Area cani di via Enna: facciamo rispettare le regole del vivere civile

Se per mafia intendiamo il dominio sul territorio, contrario alle leggi e alle regole del vivere civile, ciò che accade da ormai molte settimane nell’area cani di Via Enna ha vagamente a che fare con questo concetto. Accade infatti, con frequenza ormai giornaliera, che alcuni giovani nelle ore serali si approprino di fatto di tali spazi, sistemandosi sulle panchine più lontane e buie dell’area, al riparo da sguardi indiscreti, lasciando scorrazzare per il giardino i loro cani di grossa taglia (pitbull, dobermann, rottweiler), i quali svolgono una funzione di deterrente rispetto ai cittadini che vorrebbero entrare con il proprio cane, magari di taglia più piccola, per fruire a loro volta del servizio.

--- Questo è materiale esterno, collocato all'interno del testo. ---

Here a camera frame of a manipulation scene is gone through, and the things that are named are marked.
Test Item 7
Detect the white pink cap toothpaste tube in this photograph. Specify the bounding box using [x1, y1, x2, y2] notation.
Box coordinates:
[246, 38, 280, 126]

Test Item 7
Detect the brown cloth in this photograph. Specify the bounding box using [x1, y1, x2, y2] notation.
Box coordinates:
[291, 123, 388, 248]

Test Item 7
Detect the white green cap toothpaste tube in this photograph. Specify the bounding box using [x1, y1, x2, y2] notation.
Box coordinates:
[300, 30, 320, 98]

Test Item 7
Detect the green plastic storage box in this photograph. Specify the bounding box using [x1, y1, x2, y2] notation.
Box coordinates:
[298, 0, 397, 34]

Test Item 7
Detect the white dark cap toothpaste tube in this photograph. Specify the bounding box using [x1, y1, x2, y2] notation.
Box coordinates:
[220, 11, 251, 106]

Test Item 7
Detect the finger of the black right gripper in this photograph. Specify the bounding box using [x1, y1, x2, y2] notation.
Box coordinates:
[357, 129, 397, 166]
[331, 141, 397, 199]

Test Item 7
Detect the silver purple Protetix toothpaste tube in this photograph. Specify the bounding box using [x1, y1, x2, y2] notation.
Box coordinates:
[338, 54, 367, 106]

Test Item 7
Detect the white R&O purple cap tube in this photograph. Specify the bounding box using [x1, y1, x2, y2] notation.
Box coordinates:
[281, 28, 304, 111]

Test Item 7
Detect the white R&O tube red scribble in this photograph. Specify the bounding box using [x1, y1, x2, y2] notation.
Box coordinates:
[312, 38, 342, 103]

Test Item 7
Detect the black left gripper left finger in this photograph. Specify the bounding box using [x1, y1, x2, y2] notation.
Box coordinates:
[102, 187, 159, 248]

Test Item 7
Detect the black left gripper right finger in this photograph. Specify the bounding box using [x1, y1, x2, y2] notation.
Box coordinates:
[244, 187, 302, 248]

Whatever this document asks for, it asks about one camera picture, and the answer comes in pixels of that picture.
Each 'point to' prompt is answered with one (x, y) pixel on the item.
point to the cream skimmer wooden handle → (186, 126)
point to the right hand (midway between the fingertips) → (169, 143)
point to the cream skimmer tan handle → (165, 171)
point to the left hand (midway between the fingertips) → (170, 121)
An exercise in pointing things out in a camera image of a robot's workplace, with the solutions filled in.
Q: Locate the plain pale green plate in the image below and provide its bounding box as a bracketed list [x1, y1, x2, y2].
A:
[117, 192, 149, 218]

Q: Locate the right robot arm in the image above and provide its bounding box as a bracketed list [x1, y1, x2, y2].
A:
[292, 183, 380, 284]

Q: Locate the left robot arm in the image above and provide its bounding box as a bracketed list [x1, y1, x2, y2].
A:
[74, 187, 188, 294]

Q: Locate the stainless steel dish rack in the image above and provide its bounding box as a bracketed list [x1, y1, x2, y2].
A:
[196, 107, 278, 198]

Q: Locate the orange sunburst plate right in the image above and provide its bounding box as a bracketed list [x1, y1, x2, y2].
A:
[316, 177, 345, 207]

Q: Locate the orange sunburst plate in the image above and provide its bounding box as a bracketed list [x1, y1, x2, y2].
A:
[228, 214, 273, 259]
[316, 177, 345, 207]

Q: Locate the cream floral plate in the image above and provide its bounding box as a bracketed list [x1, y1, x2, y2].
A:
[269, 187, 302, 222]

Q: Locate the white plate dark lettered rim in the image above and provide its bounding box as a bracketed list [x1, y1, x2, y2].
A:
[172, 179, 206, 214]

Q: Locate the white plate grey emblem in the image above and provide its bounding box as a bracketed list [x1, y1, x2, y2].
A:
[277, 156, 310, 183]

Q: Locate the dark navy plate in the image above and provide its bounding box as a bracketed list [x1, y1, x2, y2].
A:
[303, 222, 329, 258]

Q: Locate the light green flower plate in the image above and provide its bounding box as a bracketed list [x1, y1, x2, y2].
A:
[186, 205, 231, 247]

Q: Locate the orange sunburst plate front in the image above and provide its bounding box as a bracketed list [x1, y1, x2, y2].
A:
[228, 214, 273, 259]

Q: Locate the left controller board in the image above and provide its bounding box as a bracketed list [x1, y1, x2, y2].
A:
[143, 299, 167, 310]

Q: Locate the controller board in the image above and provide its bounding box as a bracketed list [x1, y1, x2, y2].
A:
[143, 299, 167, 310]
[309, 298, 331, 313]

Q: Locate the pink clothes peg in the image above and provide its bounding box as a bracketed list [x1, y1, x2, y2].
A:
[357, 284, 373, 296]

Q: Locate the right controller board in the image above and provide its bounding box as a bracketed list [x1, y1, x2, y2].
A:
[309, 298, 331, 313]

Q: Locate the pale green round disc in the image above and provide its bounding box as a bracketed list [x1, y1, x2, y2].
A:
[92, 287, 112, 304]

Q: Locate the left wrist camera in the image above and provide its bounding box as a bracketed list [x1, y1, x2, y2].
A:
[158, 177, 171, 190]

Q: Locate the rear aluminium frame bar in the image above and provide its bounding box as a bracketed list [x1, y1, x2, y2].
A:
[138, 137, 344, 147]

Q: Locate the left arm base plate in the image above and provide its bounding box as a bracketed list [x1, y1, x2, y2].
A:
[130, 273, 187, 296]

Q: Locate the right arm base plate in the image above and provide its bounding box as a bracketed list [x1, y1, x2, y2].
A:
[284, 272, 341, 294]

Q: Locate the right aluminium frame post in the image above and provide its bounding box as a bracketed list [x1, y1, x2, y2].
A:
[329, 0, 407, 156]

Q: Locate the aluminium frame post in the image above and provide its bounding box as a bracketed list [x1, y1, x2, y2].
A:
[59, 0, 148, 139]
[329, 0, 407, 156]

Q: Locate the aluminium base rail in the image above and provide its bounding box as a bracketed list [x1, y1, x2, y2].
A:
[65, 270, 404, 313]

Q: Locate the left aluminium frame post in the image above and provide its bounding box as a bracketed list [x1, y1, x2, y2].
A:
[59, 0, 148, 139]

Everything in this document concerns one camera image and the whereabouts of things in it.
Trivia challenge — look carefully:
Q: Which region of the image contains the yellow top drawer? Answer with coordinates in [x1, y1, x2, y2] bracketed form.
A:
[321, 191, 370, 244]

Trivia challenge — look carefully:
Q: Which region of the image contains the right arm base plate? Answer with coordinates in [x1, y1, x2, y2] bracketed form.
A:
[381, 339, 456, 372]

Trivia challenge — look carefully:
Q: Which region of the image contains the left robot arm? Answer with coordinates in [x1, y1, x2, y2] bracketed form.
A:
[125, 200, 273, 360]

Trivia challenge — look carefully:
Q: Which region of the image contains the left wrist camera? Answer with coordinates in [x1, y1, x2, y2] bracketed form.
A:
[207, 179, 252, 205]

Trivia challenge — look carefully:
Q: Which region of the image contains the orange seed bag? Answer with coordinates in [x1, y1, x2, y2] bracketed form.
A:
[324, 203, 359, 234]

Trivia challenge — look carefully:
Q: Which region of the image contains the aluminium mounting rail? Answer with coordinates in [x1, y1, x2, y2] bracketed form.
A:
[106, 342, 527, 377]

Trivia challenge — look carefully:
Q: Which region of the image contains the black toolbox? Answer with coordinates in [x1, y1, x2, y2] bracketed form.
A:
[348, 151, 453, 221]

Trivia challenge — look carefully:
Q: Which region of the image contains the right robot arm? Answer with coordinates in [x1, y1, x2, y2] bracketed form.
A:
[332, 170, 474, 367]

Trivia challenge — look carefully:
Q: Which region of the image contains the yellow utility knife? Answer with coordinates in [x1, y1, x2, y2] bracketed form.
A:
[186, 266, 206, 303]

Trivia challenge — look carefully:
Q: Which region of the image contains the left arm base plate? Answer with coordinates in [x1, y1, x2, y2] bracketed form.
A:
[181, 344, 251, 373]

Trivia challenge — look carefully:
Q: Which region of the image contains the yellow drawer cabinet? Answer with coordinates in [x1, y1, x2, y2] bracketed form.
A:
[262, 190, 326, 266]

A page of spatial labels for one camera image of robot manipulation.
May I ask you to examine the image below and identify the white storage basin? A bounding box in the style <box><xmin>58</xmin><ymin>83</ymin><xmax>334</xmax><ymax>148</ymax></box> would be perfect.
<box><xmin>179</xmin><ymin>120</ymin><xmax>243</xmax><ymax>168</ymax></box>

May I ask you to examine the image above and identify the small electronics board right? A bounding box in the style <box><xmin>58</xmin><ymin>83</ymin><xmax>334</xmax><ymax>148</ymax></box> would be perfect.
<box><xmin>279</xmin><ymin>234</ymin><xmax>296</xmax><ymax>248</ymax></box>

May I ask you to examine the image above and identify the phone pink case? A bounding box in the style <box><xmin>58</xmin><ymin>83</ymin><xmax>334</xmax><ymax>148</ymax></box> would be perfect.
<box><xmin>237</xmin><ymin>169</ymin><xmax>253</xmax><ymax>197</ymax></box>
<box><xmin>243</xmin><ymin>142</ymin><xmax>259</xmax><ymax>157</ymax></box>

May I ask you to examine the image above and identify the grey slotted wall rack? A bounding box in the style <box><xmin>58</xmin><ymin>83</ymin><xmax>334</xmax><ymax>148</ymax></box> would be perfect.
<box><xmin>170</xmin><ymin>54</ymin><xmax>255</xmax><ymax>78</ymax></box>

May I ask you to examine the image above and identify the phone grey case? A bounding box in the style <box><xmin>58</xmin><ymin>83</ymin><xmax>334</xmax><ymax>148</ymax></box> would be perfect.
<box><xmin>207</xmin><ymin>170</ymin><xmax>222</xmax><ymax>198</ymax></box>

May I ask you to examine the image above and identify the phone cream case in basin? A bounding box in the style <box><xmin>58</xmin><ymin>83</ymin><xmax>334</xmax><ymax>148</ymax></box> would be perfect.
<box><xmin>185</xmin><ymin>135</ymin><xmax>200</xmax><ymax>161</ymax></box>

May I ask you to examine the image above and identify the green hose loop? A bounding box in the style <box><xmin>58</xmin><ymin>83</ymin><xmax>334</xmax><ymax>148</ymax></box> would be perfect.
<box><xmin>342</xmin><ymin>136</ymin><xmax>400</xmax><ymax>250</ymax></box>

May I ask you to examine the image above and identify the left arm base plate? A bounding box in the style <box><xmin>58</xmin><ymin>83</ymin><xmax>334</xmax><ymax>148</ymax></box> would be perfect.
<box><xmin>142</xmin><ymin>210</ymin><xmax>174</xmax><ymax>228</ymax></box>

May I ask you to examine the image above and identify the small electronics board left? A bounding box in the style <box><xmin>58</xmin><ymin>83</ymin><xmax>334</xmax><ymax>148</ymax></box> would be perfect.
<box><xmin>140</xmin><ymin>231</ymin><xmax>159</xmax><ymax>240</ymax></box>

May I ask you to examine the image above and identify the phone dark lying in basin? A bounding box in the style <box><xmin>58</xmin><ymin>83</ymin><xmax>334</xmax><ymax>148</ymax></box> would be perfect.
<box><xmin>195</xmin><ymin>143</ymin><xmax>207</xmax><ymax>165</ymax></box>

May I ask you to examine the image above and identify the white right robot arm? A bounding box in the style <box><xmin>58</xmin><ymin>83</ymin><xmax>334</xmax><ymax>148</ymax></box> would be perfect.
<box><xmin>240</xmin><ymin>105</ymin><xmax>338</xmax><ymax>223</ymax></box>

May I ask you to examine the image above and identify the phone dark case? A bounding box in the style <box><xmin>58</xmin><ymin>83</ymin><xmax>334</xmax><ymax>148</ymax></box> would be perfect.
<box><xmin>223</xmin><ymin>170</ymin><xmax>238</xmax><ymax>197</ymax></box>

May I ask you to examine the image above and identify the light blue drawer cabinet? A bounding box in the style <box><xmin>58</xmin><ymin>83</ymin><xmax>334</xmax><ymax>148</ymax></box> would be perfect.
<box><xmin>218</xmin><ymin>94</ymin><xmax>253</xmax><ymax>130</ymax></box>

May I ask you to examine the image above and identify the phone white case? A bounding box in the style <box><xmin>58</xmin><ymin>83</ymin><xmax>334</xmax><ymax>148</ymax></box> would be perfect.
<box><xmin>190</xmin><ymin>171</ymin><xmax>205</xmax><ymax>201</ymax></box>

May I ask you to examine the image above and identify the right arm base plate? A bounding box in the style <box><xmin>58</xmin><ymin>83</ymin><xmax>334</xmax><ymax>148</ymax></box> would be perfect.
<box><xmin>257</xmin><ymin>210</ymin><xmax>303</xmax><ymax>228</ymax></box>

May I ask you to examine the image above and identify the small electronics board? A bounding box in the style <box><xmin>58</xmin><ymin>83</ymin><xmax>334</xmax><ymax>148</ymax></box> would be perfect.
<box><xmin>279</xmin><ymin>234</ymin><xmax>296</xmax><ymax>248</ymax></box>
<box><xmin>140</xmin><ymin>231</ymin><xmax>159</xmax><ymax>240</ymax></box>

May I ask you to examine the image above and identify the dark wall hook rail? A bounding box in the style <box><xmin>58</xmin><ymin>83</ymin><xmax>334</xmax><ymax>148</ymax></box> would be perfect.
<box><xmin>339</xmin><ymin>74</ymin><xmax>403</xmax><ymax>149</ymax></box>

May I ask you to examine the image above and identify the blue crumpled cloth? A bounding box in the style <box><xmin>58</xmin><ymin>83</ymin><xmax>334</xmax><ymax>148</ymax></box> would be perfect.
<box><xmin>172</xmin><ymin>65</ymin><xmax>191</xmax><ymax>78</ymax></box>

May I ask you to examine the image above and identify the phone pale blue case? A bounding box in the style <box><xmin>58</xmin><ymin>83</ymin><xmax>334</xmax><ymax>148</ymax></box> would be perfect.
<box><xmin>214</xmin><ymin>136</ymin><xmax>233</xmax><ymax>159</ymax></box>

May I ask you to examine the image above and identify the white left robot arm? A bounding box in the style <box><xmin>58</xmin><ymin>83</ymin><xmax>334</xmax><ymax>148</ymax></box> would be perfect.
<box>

Chi abita in Borgo Nuovo o a Chievo ed ha un cane, sa di cosa parlo. A giudicare dagli odori e dai movimenti che vengono riferiti, questa scenografia servirebbe a coprire un’attività di consumo (nella migliore delle ipotesi) di stupefacenti. Ho personalmente invitato i vigili urbani ad identificare queste persone e a verificare come passano il tempo. Ma, al di là delle chiacchiere e di tutte le ipotesi che si possono fare, chiedo con fermezza l’intervento della Circoscrizione per posizionare un lampione aggiuntivo così da illuminare meglio l’intera area cani. Dall’altro lato, chiedo ai vigili urbani di verificare il rispetto del regolamento delle aree cani in cui è sì, possibile lasciare liberi gli animali, ma "compatibilmente alla convivenza con gli altri cani". E questo non mi sembra certo il caso.